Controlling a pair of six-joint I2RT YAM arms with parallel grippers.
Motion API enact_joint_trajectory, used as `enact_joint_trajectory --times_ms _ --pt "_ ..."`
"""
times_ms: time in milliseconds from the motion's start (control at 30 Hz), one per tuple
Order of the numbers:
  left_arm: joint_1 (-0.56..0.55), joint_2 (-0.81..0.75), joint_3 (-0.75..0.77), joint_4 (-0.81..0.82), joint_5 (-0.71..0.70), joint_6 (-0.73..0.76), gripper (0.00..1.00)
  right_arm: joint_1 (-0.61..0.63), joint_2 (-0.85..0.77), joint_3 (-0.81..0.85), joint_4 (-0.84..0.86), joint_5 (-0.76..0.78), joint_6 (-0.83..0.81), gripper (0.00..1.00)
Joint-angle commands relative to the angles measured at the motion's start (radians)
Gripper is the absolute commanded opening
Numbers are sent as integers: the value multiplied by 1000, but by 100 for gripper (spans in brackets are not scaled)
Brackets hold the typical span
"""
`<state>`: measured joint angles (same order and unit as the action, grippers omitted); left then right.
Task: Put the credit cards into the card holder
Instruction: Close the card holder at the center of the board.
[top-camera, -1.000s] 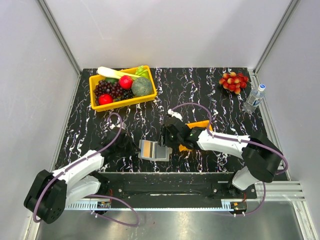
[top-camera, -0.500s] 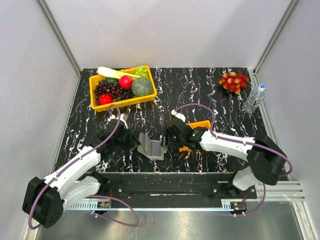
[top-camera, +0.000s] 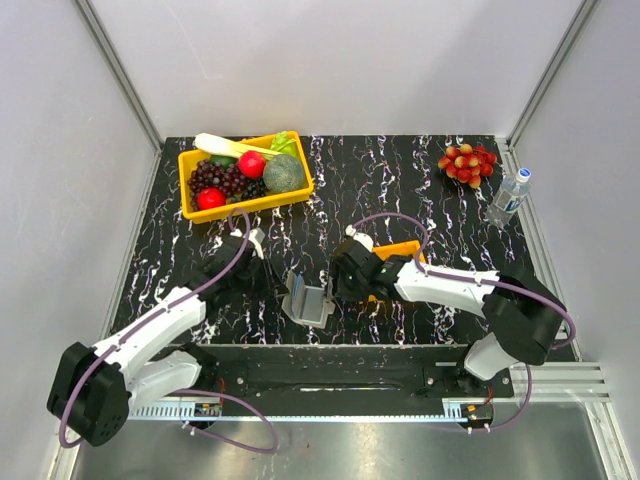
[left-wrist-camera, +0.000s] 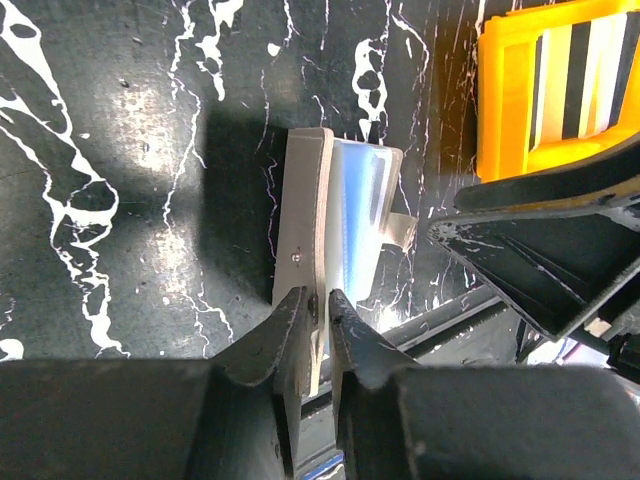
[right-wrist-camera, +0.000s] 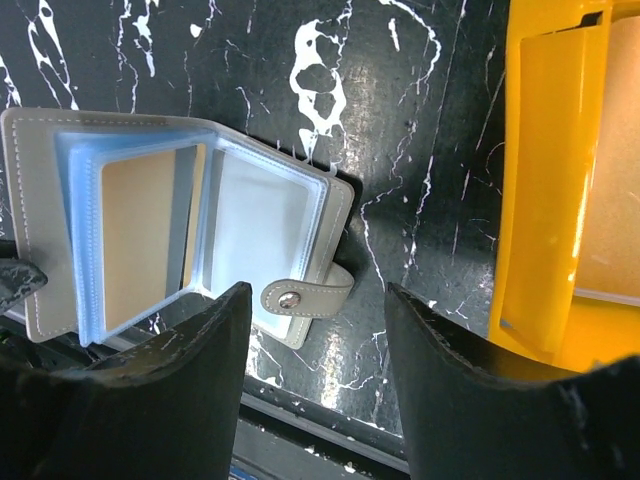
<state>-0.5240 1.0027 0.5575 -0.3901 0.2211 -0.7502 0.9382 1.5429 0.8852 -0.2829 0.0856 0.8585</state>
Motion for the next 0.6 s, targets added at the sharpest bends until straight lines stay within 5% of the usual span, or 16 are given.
enact_joint_trajectory --times_ms 0,200,567 --pt "-21 16 53 62 53 14 20 -12 14 -14 24 -27 31 61" --pt "-51 36 59 97 72 12 31 -15 -3 -23 28 -20 36 61" --pt "-116 117 68 197 148 14 33 -19 -153 -81 11 107 68 63"
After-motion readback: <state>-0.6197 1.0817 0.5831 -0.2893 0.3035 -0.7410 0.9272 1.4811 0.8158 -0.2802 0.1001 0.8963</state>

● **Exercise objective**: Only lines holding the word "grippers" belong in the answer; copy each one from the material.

● **Response to this task**:
Controlling a pair of six-joint I2RT YAM arms with parallel grippers.
`<state>`: measured joint angles (same order and unit as the action, grippers omitted); left then right.

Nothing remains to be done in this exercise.